The following Unaudited Pro Forma Condensed Consolidated Statements of
Operations for the three months ended October 31, 1997 and the fiscal year
ended July 31, 1997 present unaudited pro forma operating results for Wallace
Computer Services, Inc. ("Wallace") as if the acquisition of Graphic
Industries, Inc. ("Graphic") and the other transactions described in the next
paragraph (the "Pro Forma Transactions") had occurred as of the beginning of
the periods presented. The following Unaudited Pro Forma Condensed
Consolidated Balance Sheet presents the unaudited pro forma financial condition
of Wallace as if the Pro Forma Transactions had occurred as of October 31,
1997. The excess of the purchase price of Graphic over the net identifiable
assets and liabilities of Graphic is reported as goodwill. The carrying values
of Graphic's net assets are assumed to equal their fair values for purposes of
these unaudited pro forma condensed consolidated financial statements unless
indicated otherwise in the Notes to Unaudited Pro Forma Condensed Consolidated
Financial Data. These values are subject to revision following the results of
several appraisals still pending.
The Pro Forma Transactions are: (i) the Wallace acquisition of Graphic, which
is accounted for under the purchase method of accounting; (ii) the issuance of
debt of $435 million under a new credit agreement dated as of October 31, 1997,
among Wallace, certain lenders and Bank of America NT & SA, as agent for such
lenders; and (iii) the pay down of Graphic's debt of $127 million.

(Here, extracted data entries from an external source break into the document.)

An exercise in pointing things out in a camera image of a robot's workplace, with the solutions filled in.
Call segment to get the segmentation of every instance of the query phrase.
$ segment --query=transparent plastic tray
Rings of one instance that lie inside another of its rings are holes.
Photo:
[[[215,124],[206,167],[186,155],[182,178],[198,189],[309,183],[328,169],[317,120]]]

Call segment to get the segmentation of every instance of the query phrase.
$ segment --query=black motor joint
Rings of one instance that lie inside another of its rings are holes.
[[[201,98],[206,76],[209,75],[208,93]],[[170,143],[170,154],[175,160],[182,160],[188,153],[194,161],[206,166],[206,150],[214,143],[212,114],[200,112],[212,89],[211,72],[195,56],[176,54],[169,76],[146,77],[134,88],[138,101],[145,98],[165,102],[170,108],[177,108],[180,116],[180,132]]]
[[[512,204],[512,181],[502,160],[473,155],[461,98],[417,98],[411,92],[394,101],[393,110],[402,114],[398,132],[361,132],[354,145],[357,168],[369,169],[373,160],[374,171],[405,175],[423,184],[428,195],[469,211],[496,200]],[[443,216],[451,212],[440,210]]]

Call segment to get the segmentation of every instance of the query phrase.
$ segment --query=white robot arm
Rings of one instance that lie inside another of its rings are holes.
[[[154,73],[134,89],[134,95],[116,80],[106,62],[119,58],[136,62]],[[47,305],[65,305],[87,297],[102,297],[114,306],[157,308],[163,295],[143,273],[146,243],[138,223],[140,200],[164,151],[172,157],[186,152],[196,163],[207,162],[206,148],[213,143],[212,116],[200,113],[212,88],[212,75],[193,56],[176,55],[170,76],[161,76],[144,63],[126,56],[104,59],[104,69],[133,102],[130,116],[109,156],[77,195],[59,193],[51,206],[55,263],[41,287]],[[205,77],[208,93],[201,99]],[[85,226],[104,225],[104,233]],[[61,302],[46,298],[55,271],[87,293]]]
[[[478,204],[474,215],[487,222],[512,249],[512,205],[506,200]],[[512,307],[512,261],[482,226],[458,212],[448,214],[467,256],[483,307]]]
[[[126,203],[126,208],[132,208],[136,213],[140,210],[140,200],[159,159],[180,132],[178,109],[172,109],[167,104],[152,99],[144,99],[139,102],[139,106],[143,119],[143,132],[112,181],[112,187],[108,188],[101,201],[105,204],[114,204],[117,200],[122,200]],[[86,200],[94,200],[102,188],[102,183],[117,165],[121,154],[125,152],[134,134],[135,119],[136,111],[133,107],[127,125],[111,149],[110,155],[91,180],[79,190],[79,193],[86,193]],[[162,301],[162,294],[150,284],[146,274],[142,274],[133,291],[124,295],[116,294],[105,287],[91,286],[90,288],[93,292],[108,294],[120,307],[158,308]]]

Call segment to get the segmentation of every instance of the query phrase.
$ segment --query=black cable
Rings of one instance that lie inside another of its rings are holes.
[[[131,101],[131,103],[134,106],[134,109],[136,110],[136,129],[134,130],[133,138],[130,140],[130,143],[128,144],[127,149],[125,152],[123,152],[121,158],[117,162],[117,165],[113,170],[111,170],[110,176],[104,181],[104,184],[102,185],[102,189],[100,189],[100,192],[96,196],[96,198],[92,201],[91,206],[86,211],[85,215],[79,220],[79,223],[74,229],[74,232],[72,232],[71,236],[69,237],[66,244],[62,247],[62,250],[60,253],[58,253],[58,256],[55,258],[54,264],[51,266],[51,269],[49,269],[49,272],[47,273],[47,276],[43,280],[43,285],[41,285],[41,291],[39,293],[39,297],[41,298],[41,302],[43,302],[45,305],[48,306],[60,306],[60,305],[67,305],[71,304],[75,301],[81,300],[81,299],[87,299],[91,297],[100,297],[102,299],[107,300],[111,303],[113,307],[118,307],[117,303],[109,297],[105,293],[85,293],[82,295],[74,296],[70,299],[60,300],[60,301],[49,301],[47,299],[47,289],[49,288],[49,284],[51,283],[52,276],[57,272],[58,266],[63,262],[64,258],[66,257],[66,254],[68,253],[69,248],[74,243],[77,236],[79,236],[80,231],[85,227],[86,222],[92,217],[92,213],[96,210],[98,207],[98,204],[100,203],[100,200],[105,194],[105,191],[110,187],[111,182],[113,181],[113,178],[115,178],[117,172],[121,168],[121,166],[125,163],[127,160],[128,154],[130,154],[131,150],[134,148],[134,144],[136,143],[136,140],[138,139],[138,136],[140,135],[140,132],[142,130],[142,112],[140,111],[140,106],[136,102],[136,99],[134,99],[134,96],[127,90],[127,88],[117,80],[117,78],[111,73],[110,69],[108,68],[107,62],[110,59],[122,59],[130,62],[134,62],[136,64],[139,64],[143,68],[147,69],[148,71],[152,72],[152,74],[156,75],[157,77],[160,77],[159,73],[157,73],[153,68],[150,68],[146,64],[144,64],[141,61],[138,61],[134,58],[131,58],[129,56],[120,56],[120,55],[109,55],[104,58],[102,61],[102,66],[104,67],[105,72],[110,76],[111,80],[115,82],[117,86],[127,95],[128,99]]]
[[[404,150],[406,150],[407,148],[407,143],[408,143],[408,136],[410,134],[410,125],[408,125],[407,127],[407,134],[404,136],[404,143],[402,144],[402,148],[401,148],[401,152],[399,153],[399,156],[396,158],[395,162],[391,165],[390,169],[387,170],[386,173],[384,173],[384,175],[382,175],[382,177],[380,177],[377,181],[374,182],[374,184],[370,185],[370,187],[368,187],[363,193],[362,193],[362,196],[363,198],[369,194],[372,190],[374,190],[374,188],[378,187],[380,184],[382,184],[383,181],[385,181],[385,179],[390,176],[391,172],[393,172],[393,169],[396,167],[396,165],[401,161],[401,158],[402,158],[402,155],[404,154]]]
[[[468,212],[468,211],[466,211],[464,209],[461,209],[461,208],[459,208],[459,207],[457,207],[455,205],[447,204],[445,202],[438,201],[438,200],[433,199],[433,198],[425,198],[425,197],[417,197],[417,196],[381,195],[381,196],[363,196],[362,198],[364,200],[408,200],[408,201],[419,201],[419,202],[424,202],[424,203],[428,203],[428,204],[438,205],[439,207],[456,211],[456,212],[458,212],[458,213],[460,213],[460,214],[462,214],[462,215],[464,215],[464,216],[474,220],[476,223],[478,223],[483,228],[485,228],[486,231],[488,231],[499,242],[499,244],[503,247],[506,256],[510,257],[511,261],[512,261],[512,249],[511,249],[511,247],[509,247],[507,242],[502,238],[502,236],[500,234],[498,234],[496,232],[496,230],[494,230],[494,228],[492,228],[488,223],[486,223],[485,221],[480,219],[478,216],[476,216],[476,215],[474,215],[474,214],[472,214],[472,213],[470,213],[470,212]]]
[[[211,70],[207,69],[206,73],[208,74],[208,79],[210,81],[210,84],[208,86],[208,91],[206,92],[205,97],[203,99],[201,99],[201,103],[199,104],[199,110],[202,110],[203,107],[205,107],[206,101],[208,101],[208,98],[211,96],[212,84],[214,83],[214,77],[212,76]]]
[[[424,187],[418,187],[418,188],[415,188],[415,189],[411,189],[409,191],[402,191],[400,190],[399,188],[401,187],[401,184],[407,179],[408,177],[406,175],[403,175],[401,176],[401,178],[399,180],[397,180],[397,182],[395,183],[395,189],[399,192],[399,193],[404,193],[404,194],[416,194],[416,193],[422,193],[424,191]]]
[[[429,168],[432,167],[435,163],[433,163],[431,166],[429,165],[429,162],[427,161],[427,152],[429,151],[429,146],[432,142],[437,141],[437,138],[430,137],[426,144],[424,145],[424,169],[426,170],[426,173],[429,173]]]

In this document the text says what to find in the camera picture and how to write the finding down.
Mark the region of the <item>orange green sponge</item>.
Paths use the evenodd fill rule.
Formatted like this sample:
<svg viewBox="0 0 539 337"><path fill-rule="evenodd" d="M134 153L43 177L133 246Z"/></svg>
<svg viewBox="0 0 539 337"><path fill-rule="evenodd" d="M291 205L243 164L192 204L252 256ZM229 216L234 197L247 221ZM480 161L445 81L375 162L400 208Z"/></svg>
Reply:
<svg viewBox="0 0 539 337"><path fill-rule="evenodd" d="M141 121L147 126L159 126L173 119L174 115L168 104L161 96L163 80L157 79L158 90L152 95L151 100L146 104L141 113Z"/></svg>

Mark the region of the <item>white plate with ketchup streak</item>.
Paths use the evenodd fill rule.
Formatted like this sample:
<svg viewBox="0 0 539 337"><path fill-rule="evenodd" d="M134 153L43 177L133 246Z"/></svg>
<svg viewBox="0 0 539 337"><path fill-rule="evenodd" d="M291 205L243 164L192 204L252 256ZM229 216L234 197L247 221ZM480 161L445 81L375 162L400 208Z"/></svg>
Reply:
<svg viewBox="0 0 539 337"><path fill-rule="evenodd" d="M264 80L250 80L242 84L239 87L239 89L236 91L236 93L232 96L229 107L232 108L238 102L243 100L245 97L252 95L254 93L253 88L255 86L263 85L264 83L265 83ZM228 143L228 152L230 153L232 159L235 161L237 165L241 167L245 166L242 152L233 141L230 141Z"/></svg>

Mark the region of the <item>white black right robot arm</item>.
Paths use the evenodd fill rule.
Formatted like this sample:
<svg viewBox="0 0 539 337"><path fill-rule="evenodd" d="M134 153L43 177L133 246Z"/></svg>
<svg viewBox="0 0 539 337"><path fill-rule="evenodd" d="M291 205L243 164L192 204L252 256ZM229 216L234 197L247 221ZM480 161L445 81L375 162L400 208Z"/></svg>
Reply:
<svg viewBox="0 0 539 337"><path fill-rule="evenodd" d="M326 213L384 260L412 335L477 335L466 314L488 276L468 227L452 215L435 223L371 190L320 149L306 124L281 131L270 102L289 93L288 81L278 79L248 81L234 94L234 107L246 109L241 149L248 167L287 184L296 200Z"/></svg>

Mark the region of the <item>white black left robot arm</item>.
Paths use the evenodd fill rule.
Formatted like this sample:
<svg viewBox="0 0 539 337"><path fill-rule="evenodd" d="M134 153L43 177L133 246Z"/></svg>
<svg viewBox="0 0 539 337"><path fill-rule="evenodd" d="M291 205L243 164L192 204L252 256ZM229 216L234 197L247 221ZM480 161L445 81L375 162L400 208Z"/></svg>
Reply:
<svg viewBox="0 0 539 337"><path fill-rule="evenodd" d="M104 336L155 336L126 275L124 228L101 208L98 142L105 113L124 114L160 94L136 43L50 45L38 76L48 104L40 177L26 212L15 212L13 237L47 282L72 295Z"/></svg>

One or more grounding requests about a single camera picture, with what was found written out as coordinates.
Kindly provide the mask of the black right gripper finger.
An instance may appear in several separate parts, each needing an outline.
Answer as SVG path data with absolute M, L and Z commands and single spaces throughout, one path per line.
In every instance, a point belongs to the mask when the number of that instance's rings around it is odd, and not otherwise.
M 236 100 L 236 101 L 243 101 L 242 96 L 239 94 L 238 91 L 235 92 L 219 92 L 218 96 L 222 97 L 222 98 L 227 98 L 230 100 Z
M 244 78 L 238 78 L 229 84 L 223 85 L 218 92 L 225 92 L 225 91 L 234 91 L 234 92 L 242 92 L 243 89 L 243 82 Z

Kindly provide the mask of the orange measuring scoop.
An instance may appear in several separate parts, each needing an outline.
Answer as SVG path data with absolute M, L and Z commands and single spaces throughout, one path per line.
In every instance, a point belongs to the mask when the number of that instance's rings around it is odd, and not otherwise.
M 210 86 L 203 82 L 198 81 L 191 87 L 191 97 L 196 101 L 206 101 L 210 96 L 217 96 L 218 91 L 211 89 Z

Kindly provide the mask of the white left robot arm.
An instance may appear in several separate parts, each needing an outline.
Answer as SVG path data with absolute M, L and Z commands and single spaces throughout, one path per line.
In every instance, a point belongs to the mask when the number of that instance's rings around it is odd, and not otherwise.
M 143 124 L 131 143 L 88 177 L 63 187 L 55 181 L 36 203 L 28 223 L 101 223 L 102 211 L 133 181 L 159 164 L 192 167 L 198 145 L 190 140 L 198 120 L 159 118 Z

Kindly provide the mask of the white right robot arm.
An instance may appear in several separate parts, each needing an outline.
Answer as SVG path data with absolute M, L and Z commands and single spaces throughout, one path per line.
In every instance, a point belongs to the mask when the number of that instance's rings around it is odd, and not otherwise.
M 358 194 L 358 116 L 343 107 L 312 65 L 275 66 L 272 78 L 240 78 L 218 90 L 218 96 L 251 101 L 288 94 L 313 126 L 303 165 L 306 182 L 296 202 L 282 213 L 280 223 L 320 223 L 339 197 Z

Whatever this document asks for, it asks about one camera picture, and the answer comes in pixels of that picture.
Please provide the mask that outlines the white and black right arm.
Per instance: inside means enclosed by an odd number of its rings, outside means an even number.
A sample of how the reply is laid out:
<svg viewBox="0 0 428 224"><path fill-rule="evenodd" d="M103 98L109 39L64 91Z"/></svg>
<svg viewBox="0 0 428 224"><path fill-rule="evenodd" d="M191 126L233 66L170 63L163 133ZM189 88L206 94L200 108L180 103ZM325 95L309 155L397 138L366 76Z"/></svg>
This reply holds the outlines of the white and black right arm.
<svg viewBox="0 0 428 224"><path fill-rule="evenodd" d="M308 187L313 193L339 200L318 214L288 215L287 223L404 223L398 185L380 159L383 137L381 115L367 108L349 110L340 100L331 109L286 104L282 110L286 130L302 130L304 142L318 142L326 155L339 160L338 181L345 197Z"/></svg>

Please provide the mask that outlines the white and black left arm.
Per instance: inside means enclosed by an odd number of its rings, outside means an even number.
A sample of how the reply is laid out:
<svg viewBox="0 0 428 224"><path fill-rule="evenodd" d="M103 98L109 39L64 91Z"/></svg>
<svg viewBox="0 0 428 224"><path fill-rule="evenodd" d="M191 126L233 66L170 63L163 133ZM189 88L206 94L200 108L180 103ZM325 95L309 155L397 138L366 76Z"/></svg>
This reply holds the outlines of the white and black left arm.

As provided for in the agreement with Wallace, Graphic sold its Atlanta Blue
Print Company subsidiary to CD Acquisition Corp., a company controlled by
Carter D. Pope, President of Atlanta Blue Print Company, a Director of Graphic,
and son of Mark C. Pope, III, Chairman of Graphic. As of October 31, 1997,
Graphic recorded the sale of its Atlanta Blue Print Company subsidiary for
$7,065,000 in cash and the related loss of $5,062,000.
The pro forma financial statements also reflect the historical amounts for
certain revenues and expenses for the periods from August 1, 1996 through the
respective acquisition dates for each of the following companies acquired by
Graphic: The LithoPrint Company, Harvey Press, Inc., and Bruce Offset Company,
Inc. The impact of these acquisitions net of the pro forma impact of the
disposition of Atlanta Blue Print Company mentioned above is shown in a
separate column on the pro forma financial statements.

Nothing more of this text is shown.